APR and interest rates are common terms that you may have heard thousands of time. You must have come across these terms while applying for a credit card or even when you are taking out a mortgage. If these jargons are confusing you, then read to the end.

What is APR?

APR stands for Annual Percentage Rate. It is the overall cost of borrowing a loan. That means it includes:

  • Interest rates
  • Closing costs
  • Loan origination fees
  • Mortgage insurance
  • Any other additional charge

Lenders show you APRs when you apply for a personal loan. However, the interest rate that will be charged on the loan is different from the APR.

What is the Difference Between APR and Interest Rate?

Interest Rate: This is the rate of the loan annually. That means the money that you have to pay on the principal amount borrowed. It doesn’t take into account any other charges. Hence, only using an interest rate, it is difficult to calculate the monthly repayment amount.

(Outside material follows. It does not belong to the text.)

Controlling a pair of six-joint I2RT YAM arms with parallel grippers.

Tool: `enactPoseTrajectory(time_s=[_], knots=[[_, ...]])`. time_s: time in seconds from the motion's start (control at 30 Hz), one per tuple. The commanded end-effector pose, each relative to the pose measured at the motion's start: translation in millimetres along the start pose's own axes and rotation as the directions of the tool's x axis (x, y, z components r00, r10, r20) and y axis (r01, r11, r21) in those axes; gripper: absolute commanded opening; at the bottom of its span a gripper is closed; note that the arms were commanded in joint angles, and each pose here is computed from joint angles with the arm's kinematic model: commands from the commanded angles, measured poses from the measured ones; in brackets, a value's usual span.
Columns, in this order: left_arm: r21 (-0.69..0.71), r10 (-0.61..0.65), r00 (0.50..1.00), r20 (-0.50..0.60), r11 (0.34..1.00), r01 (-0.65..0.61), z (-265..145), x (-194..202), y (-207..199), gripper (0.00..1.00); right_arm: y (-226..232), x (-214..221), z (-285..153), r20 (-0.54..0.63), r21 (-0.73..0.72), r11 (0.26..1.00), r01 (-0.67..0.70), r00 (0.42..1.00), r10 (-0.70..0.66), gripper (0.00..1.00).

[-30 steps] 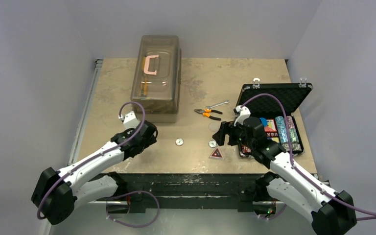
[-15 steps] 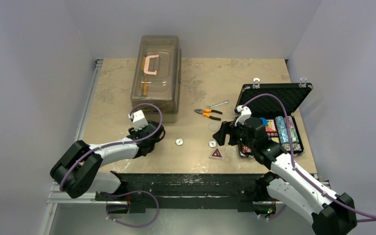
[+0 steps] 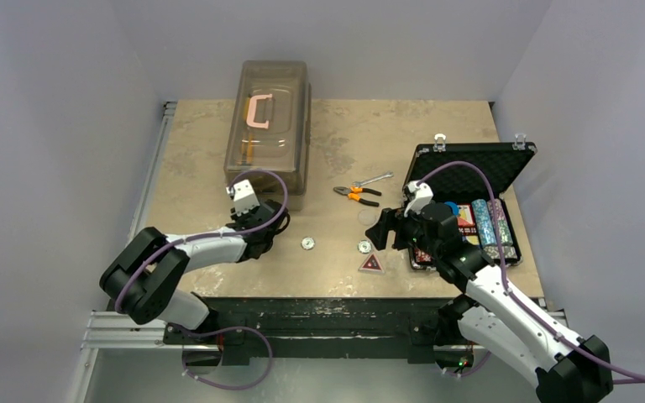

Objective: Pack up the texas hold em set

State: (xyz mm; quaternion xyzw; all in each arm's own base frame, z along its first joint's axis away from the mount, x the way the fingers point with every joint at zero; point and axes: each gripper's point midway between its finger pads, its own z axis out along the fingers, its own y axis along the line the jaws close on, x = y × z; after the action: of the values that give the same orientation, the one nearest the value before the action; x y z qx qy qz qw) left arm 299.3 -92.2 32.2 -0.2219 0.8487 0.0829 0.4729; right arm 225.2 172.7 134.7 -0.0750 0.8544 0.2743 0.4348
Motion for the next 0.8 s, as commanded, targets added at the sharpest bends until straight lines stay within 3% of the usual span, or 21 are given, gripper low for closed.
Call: enactPoseTrajectory(time_s=[0.0,0.1,0.2,0.33,0.57,0.77], knots=[[-0.013,-0.005,0.999,0.04,1.0,0.005,1.2,-15.8,-5.2,0.24,6.5,-7.9,-1.1,0.032,-0.032,0.999,0.026,0.999,-0.025,0.83],[-0.022,0.011,1.0,0.029,1.0,-0.01,0.7,-15.5,-4.7,0.22,6.1,-8.3,-1.4,0.034,-0.03,0.999,0.028,0.999,-0.027,0.83],[-0.063,0.005,1.0,0.0,0.998,-0.005,-1.7,-13.4,0.2,0.32,5.7,-8.8,-1.8,0.037,-0.028,0.999,0.028,0.999,-0.027,0.83],[-0.075,0.006,1.0,-0.015,0.997,-0.007,-2.8,-13.4,-0.3,0.39,5.5,-9.8,-2.4,0.043,-0.026,0.999,0.029,0.999,-0.028,0.83],[-0.044,-0.056,0.995,-0.084,0.998,0.052,-5.7,-2.2,-10.8,0.35,5.5,-10.3,-3.3,0.047,-0.025,0.999,0.028,0.999,-0.027,0.83],[-0.114,-0.095,0.993,-0.073,0.99,0.087,-0.9,0.2,-6.8,0.36,6.7,-10.0,-3.8,0.047,-0.031,0.999,0.029,0.999,-0.027,0.83]])
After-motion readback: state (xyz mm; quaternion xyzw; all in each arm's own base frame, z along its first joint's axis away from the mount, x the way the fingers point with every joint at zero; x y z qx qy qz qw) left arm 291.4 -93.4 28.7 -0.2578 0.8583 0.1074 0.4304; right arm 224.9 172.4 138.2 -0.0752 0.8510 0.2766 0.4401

APR: As it takes every other fee and charges into consideration you will know exactly the amount that you need to repay every month towards your loan.

Let’s take an example for a clear understanding:

If you had a 10% interest rate on a £3000 loan for 24 months, you will pay £138.43 each month and the total repayable amount will be £3322.32.

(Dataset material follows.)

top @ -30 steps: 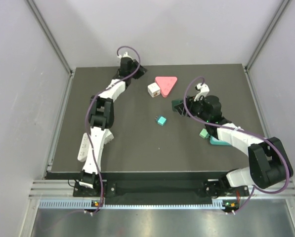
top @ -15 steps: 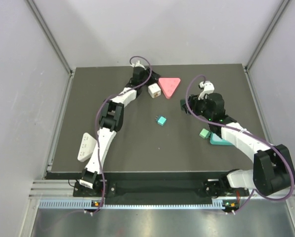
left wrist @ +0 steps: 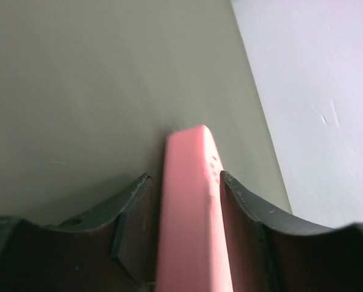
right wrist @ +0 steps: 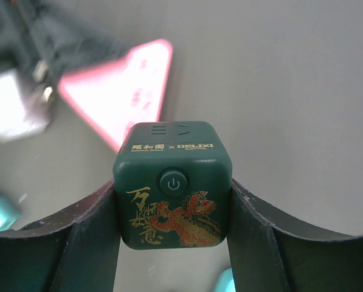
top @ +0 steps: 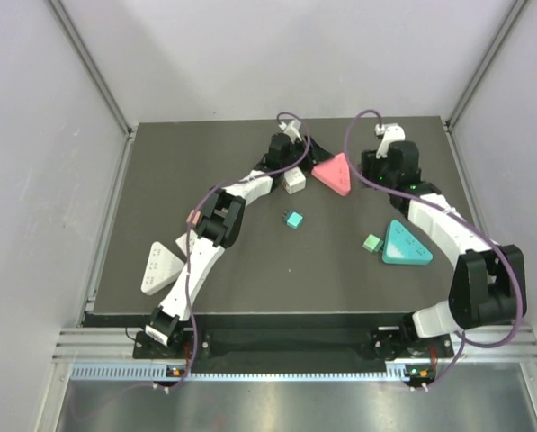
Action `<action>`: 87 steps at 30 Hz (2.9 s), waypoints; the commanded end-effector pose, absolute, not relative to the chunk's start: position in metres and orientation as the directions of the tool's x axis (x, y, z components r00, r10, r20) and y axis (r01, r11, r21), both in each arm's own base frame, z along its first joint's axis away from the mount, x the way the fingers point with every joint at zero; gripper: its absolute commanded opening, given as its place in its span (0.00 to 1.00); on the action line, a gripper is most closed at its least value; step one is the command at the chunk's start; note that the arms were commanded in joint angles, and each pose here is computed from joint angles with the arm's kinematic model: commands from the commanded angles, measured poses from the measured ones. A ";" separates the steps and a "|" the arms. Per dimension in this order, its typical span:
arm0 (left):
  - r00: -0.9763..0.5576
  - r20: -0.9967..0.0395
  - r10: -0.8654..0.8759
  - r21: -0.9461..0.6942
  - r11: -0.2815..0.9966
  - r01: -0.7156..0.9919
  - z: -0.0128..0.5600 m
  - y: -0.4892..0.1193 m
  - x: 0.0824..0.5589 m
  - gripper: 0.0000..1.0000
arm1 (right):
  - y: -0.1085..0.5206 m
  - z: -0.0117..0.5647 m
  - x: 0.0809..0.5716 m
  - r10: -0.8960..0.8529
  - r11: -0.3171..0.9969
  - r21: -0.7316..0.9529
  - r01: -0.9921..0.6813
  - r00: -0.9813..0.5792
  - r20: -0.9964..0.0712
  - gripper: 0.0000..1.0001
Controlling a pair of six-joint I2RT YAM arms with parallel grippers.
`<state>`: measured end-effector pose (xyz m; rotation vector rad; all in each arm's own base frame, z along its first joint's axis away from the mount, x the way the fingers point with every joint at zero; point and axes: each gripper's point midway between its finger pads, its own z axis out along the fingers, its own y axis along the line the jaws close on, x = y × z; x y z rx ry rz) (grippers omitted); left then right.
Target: Insert the plug
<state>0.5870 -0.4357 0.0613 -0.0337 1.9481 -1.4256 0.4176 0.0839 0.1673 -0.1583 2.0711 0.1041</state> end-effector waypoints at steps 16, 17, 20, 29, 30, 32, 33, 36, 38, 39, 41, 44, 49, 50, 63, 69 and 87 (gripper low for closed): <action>-0.823 -0.462 -0.331 -0.884 0.247 0.397 0.062 -0.469 0.545 0.52 | 0.041 0.101 0.503 0.040 0.979 0.152 -0.137 -0.599 -0.800 0.00; -0.827 -0.459 -0.326 -0.885 0.245 0.395 0.062 -0.469 0.543 0.51 | 0.046 0.102 0.501 0.039 0.976 0.160 -0.150 -0.598 -0.801 0.00; -0.842 -0.444 -0.306 -0.893 0.230 0.388 0.065 -0.468 0.535 0.49 | 0.063 0.098 0.488 0.016 0.970 0.161 -0.182 -0.613 -0.790 0.00; -0.887 -0.428 -0.173 -0.892 0.240 0.383 0.077 -0.459 0.491 0.46 | 0.096 0.077 0.397 -0.024 0.970 0.162 -0.182 -0.735 -0.678 0.00; -0.899 -0.410 -0.151 -0.894 0.260 0.364 0.074 -0.457 0.486 0.46 | 0.107 0.080 0.381 -0.055 0.965 0.154 -0.214 -0.733 -0.677 0.00; -0.890 -0.441 -0.115 -0.876 0.269 0.399 0.085 -0.454 0.480 0.47 | 0.110 0.085 0.360 -0.096 0.967 0.113 -0.230 -0.734 -0.672 0.00; -0.891 -0.445 -0.087 -0.866 0.296 0.403 0.086 -0.451 0.475 0.48 | 0.110 0.081 0.350 -0.117 0.968 0.091 -0.233 -0.744 -0.658 0.00; -0.868 -0.492 -0.072 -0.822 0.366 0.435 0.098 -0.441 0.478 0.57 | 0.101 0.094 0.336 -0.131 0.974 0.058 -0.219 -0.752 -0.646 0.00; -0.856 -0.510 -0.088 -0.796 0.426 0.430 0.106 -0.431 0.490 0.63 | 0.092 0.106 0.330 -0.168 0.975 0.009 -0.222 -0.764 -0.623 0.00; -0.850 -0.516 -0.103 -0.785 0.455 0.421 0.115 -0.424 0.499 0.65 | 0.091 0.123 0.338 -0.178 0.975 -0.012 -0.223 -0.743 -0.646 0.00; -0.833 -0.532 -0.153 -0.781 0.469 0.412 0.152 -0.406 0.521 0.69 | 0.085 0.138 0.341 -0.218 0.970 -0.065 -0.234 -0.722 -0.656 0.00; -0.817 -0.516 -0.258 -0.798 0.492 0.349 0.188 -0.371 0.541 0.71 | 0.081 0.159 0.359 -0.332 0.939 -0.169 -0.300 -0.654 -0.680 0.00; -0.824 -0.513 -0.241 -0.742 0.607 0.285 0.177 -0.326 0.517 0.72 | 0.099 0.194 0.388 -0.527 0.807 -0.251 -0.535 -0.459 -0.715 0.00; -0.829 -0.508 -0.233 -0.724 0.637 0.265 0.171 -0.319 0.512 0.71 | 0.101 0.191 0.393 -0.561 0.781 -0.271 -0.563 -0.441 -0.701 0.00; -0.885 -0.464 0.028 -0.563 0.762 0.319 0.134 -0.294 0.348 0.68 | 0.122 0.181 0.433 -0.831 0.246 -0.351 -0.903 -0.011 -0.557 0.00; -0.879 -0.476 0.034 -0.554 0.765 0.329 0.142 -0.282 0.330 0.71 | 0.121 0.162 0.438 -0.836 0.134 -0.296 -0.946 0.052 -0.546 0.00; -0.772 -0.632 0.071 -0.363 0.853 0.375 0.170 -0.231 0.314 0.77 | 0.129 0.136 0.452 -0.807 0.007 -0.239 -0.971 0.136 -0.575 0.00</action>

However, if you borrow the same amount for 24 months at 10% APR, you will have to pay £137.84 each month. That means the total repayable amount will be £3308.13.

Please note that the APR takes into consideration of other charges as well.

How Does APR Work?

APR allows a true picture of the borrowing. We often assume that the lender offering a loan with low-interest rate is the best deal. However, it is a wrong practice to compare lenders. Always compare offers based on APRs to know the actual cost of the loan.

You can calculate APR in these 5 easy steps:

  1. Add the total interest paid over the loan term to additional fees (if any).
  2. Divide the result (1) by the amount of loan that you’re planning to borrow.
  3. Divide the result you get from (2) by the loan term (convert the term into days).
  4. Multiply the result (3) by 365. You will get the annual rate.
  5. Again, multiply the result (4) by 100 to convert it into a percentage.

What is a Good APR Rate?

If you are borrowing a personal loan, remember that your APR depends on the loan amount. The more you borrow, the lower will be the APR. Every lending company has its lending criteria based on which they offer you quotes. However, there are a few things that influence the APR that you receive from lenders.

  • Your credit score
  • Debt utilisation ratio
  • Annual income and expenses
  • Loan term and amount
  • Employment history

What is Representative APR?

A representative APR is offered only to 51% of the successful applicants. That means not everyone who is approved for a personal loan will get the advertised APR. Rest of the successful applicants will have to pay more than the rate that was advertised.

Finding a personal loan that offers low APR is not challenging if you know how to compare loans. Ensure that you compare at least 4-5 different offers before making any decision. Explore and shop around to get an overall idea of the APRs that are available to you.